Specialties Genetics
Molecular Biology

Date 2017 Oct 28

PMID 29077851

Citations 23

Authors

Loic Broix

Laure Asselin

Carla G Silva

Ekaterina L Ivanova

Peggy Tilly

Johan G Gilet

Nicolas Lebrun

Helene Jagline

Giuseppe Muraca

Yoann Saillour

Nathalie Drouot

Madeline Louise Reilly

Fiona Francis

Alexandre Benmerah

Nadia Bahi-Buisson

Richard Belvindrah

Laurent Nguyen

Juliette D Godin

Jamel Chelly

Maria-Victoria Hinckelmann

Affiliations

Soon will be listed here.

Abstract

Genetic findings reported by our group and others showed that de novo missense variants in the KIF2A gene underlie malformations of brain development called pachygyria and microcephaly. Though KIF2A is known as member of the Kinesin-13 family involved in the regulation of microtubule end dynamics through its ATP dependent MT-depolymerase activity, how KIF2A variants lead to brain malformations is still largely unknown. Using cellular and in utero electroporation approaches, we show here that KIF2A disease-causing variants disrupts projection neuron positioning and interneuron migration, as well as progenitors proliferation.
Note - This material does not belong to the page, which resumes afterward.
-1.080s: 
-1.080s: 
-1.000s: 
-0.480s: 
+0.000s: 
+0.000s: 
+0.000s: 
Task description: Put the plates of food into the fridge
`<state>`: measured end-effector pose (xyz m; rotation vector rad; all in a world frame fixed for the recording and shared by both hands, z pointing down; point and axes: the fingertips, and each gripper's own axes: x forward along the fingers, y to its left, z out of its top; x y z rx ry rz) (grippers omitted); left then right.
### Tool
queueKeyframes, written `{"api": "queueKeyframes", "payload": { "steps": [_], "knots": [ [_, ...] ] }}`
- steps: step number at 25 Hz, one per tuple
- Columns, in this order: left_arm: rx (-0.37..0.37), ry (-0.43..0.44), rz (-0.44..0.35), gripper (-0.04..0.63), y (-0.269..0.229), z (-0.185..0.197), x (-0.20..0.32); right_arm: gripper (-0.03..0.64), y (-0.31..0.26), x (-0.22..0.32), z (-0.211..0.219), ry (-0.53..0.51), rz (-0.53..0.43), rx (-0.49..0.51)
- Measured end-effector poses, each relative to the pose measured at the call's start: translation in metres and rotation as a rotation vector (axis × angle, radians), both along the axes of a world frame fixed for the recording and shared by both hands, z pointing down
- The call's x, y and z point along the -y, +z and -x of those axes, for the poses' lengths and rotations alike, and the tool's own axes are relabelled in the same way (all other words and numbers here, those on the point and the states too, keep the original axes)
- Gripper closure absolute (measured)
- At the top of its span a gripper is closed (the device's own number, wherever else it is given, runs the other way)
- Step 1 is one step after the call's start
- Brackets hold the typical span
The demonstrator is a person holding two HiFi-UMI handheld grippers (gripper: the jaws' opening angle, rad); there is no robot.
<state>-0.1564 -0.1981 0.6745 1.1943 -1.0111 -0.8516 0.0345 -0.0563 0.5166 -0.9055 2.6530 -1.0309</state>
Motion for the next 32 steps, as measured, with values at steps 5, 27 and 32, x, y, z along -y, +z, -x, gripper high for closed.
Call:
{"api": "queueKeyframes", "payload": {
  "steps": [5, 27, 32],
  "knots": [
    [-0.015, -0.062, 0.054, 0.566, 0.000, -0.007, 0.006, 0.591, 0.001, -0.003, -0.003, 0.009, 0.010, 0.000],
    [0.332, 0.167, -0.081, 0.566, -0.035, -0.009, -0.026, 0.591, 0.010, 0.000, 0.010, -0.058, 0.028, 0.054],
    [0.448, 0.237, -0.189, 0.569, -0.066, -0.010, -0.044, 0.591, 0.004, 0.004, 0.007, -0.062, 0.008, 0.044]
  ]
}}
Interestingly, further dissection of this latter process revealed that ciliogenesis regulation is also altered during progenitors cell cycle. Altogether, our data suggest that deregulation of the coupling between ciliogenesis and cell cycle might contribute to the pathogenesis of KIF2A-related brain malformations. They also raise the issue whether ciliogenesis defects are a hallmark of other brain malformations, such as those related to tubulins and MT-motor proteins variants.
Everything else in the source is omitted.